* _What the task asks_: After locating the line with "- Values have" in the data that follows, return it and every later line exactly, up to and including the line with "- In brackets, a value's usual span".

* _Source material_:
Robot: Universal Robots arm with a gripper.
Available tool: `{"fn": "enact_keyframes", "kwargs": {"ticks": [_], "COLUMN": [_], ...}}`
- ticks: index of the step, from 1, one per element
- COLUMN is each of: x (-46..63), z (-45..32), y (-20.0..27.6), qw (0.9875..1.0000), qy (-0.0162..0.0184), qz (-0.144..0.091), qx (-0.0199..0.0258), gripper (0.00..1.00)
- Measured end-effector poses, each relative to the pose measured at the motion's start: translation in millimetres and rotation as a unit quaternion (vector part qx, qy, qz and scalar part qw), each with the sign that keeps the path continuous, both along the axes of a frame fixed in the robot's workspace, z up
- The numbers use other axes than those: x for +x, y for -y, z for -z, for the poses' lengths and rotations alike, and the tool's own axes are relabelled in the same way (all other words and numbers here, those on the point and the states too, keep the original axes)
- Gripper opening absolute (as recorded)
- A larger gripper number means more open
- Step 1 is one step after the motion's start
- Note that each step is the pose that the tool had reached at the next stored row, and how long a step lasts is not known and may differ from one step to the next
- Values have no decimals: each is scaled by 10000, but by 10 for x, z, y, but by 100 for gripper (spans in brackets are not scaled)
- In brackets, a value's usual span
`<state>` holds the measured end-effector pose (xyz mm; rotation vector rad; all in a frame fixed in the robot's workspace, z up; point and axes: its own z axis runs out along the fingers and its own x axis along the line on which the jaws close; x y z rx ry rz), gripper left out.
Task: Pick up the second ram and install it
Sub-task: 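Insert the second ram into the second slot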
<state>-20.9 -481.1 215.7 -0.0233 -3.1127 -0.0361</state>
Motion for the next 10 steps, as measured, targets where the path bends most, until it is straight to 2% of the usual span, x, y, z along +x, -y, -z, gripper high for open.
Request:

* _Problem solution_:
- Values have no decimals: each is scaled by 10000, but by 10 for x, z, y, but by 100 for gripper (spans in brackets are not scaled)
- In brackets, a value's usual span

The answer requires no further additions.